◆ WHAT IS NEEDED:
Reproduce every line below exactly as written; do not include the images.
BEGIN DATA BLOCK
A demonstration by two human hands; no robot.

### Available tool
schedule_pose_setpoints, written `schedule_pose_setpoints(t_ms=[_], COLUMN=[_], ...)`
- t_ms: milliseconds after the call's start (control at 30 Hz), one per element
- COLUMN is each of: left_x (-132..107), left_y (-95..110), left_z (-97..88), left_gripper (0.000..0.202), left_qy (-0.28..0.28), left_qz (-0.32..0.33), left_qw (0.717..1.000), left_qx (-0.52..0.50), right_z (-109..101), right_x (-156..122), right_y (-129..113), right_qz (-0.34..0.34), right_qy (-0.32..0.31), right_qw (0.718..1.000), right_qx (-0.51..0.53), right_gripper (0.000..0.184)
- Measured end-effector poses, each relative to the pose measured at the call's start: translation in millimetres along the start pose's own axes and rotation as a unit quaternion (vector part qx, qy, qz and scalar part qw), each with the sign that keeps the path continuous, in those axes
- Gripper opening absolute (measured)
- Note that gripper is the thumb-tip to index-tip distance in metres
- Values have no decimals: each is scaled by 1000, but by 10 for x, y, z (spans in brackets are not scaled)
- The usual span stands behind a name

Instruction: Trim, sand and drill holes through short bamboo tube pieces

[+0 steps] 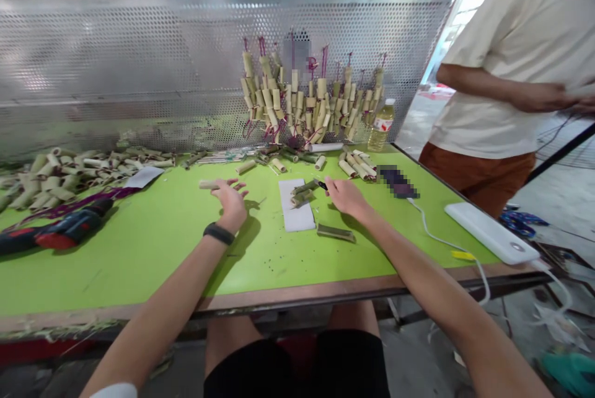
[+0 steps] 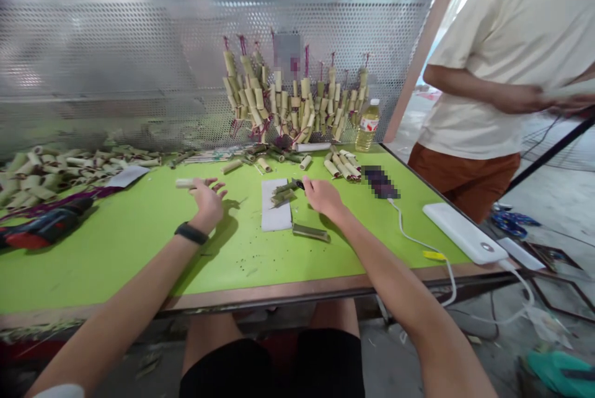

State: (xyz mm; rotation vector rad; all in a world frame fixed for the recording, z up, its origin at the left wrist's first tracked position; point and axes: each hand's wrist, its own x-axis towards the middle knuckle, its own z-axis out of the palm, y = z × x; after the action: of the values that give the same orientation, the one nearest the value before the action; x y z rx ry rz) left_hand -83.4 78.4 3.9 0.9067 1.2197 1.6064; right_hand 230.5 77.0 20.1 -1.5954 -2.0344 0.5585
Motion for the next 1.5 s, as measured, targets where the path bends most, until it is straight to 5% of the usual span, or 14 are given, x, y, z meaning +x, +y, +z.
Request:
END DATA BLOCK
◆ ANSWER BOX:
A demonstration by two human hands; no robot.

### Available tool
schedule_pose_setpoints, written `schedule_pose_setpoints(t_ms=[_], COLUMN=[_], ...)`
- t_ms: milliseconds after the call's start (control at 30 Hz), one per element
- COLUMN is each of: left_x (-132..107), left_y (-95..110), left_z (-97..88), left_gripper (0.000..0.202), left_qy (-0.28..0.28), left_qz (-0.32..0.33), left_qw (0.717..1.000), left_qx (-0.52..0.50), right_z (-109..101), right_x (-156..122), right_y (-129..113), right_qz (-0.34..0.34), right_qy (-0.32..0.31), right_qw (0.718..1.000), right_qx (-0.51..0.53), right_gripper (0.000..0.184)
- Measured end-effector poses, each relative to the pose measured at the call's start: translation in millimetres along the start pose's own axes and rotation as a unit quaternion (vector part qx, qy, qz and scalar part qw), each with the sign that keeps the path continuous, in those axes
- Gripper opening absolute (measured)
- Note that gripper is the thumb-tip to index-tip distance in metres
- Values have no decimals: each is scaled by 1000, but by 10 for x, y, z (spans in brackets are not scaled)
- The usual span stands behind a name

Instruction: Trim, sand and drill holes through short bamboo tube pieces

[+0 steps] 
[+0 steps] 

State: (xyz mm; rotation vector rad; all in a world frame fixed for the recording, z up, its origin at the left wrist's first tracked position; point and axes: each hand's wrist, its own x-axis towards the middle knuckle, its own z-axis out of the palm, y = z × x; after the action: of the values that give the same orientation, the one nearest the value before the action; x y z rx ry rz) left_hand -83.4 78.4 3.9 0.9067 1.2197 1.6064; right_hand 230.5 77.0 20.1 -1.5954 -2.0344 0.5585
Motion for the next 1.5 s, as measured, targets where the path bends most, until it is straight to 5% of the usual span, or 14 are given, x, y, z meaning +x, +y, +z.
Request:

Nothing else goes with this output.